A scheme for obtaining money by means of intimidation through
threats of murder and bodily harm is not a "scheme to defraud"
within the meaning of Crim.Code § 215, (Rev.Stats. § 5480,)
punishing the use of the mails for the purpose of executing any
"scheme or artifice to defraud," etc. P.
272 U. S.
625.
7 F.2d 961 reversed.
Page 272 U. S. 621
Certiorari (269 U.S. 551) to a judgment of the Circuit Court of
Appeals which affirmed a judgment of the District Court sentencing
Fasulo and others upon their conviction of a conspiracy to violate
§ 215 of the Criminal Code.
Page 272 U. S. 625
MR. JUSTICE BUTLER delivered the opinion of the Court.

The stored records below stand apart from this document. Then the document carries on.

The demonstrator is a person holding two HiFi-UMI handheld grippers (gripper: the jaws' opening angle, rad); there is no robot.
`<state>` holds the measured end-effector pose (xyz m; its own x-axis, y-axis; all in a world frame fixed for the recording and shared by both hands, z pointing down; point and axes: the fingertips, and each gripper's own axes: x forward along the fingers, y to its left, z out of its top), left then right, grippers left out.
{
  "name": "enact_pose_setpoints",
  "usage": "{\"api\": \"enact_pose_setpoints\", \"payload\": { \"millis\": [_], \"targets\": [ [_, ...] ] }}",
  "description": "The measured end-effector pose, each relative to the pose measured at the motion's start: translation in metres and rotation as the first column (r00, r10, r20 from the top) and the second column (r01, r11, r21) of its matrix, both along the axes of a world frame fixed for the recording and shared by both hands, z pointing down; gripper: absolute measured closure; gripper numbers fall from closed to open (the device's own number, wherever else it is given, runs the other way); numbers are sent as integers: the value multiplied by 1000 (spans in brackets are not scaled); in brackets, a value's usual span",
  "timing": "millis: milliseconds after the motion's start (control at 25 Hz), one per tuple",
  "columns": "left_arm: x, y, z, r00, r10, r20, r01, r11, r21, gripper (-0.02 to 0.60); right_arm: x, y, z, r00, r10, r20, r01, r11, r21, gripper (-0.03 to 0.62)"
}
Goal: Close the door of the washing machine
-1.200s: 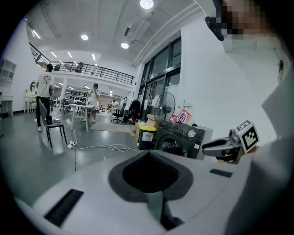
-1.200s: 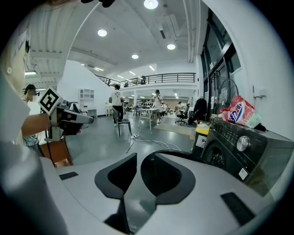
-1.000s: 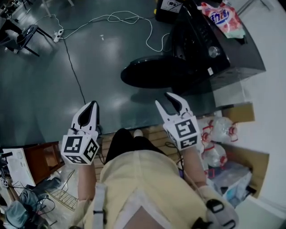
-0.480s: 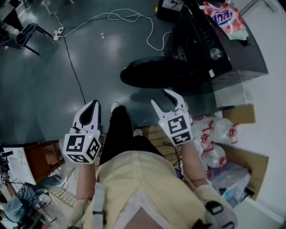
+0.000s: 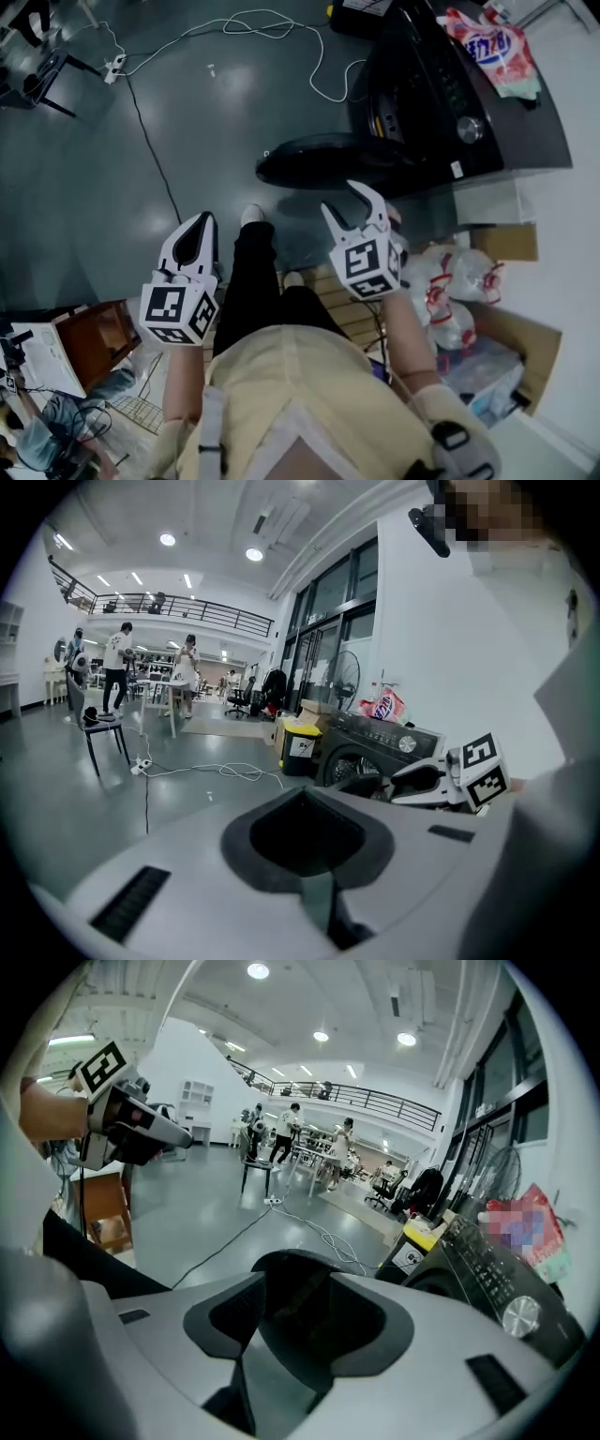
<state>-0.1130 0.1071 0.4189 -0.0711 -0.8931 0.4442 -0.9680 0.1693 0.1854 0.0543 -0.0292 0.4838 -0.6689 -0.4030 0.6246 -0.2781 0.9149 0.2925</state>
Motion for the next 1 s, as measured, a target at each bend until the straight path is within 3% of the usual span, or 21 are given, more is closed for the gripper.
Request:
{"api": "enact_pose_setpoints", "payload": {
  "millis": [280, 680, 1000],
  "targets": [
    [-12, -41, 14, 998, 63, -8, -63, 998, -13, 577, -25, -35, 15, 996, -19, -87, 24, 998, 60, 407],
    [-38, -70, 31, 996, 67, -52, -68, 997, -26, 577, -57, -73, 35, 978, -70, -194, 95, 988, 120, 407],
    [-48, -83, 33, 996, 68, -50, -69, 997, -26, 577, -62, -89, 52, 955, -112, -274, 142, 986, 92, 408]
  ]
}}
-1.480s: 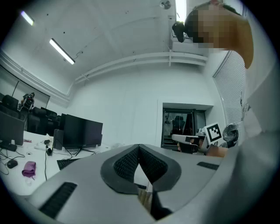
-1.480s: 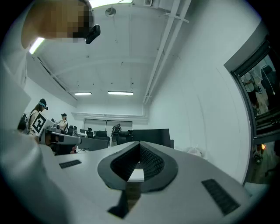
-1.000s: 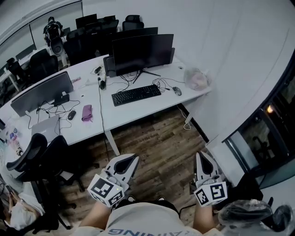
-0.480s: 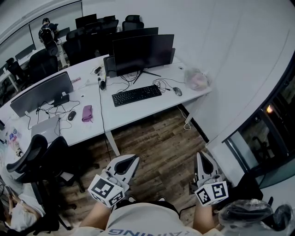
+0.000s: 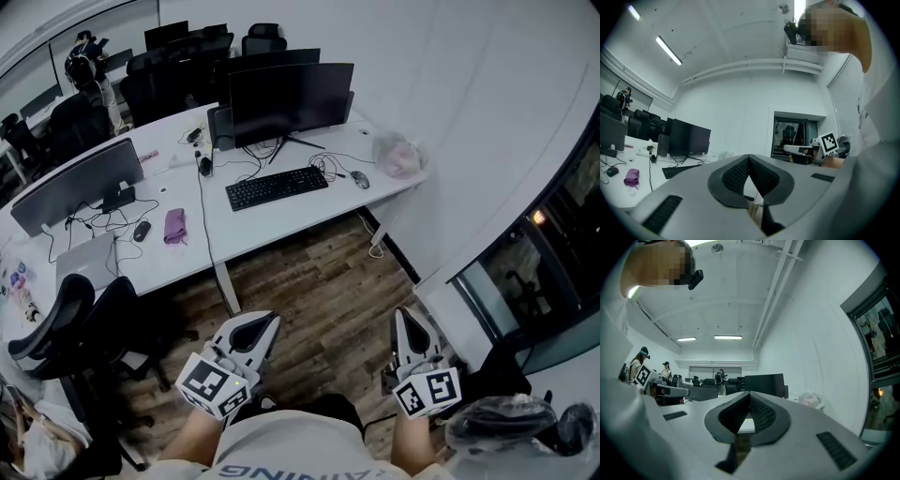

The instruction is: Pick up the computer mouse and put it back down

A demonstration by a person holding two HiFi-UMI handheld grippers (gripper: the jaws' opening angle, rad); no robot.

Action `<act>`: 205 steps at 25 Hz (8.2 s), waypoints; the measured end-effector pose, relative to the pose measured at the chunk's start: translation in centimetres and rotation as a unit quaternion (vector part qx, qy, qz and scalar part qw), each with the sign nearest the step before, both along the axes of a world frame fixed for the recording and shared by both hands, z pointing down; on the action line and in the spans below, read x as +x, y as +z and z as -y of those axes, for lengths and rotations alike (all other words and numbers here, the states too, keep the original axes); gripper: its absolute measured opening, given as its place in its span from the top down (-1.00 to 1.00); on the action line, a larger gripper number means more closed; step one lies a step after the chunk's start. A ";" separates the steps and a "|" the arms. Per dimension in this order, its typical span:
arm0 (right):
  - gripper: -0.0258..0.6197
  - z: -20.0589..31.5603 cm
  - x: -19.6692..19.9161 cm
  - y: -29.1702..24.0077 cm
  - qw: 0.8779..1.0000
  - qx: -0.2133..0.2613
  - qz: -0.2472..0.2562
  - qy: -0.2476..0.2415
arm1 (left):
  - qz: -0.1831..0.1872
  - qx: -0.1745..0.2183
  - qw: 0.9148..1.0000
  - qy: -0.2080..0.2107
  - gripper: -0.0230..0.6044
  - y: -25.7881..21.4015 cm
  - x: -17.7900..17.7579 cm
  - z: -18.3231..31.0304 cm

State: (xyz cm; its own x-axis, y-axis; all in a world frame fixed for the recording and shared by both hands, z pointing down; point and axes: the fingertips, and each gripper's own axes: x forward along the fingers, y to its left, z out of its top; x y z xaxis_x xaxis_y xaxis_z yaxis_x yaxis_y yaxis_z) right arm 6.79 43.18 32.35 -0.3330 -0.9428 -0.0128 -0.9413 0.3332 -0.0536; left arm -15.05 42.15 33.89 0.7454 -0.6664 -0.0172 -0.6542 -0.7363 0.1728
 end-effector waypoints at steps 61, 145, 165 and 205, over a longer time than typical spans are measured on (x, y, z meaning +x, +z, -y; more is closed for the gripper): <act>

The petitioner, indicted with others in the Northern district of
California, was convicted of conspiracy to violate § 215 of the
Criminal Code. 35 Stat. 1088, 1130. The judgment was affirmed. 7
F.2d 961.
And see Lupipparu v. United States, 5 F.2d
504.
The question for decision is whether the use of the mails for
the purpose of obtaining money by means of threats of murder or
bodily harm is a scheme to defraud
Page 272 U. S. 626
within the meaning of that section. Petitioner contends that
sending threatening letters for that purpose involves coercion and
not fraud. The government insists that, in a broad sense, threats
constitute fraud, and that the section covers the obtaining of
money or property of another by dishonest means. The words of the
statute relied on follow:
"Whoever, having devised . . . any scheme or artifice to
defraud, or for obtaining money or property by means of false or
fraudulent pretenses, representations, or promises, . . . shall,
for the purpose of executing such scheme . . . place, or cause to
be placed, any letter . . . in any post office . . . to be sent or
delivered . . ."
shall be punished. Questions somewhat similar have been
considered in the lower courts, but the issue here presented has
never been decided by this Court.
In
Weeber v. United States, 62 F. 740, the defendant
was convicted under the provision here in question, then a part of
§ 5480, Revised Statutes. The scheme to defraud alleged was this:
one Kearney, pretending to have a claim against Stephens, placed it
in defendant's hands for collection. An action was then pending in
the federal court brought by the United States against Stephens.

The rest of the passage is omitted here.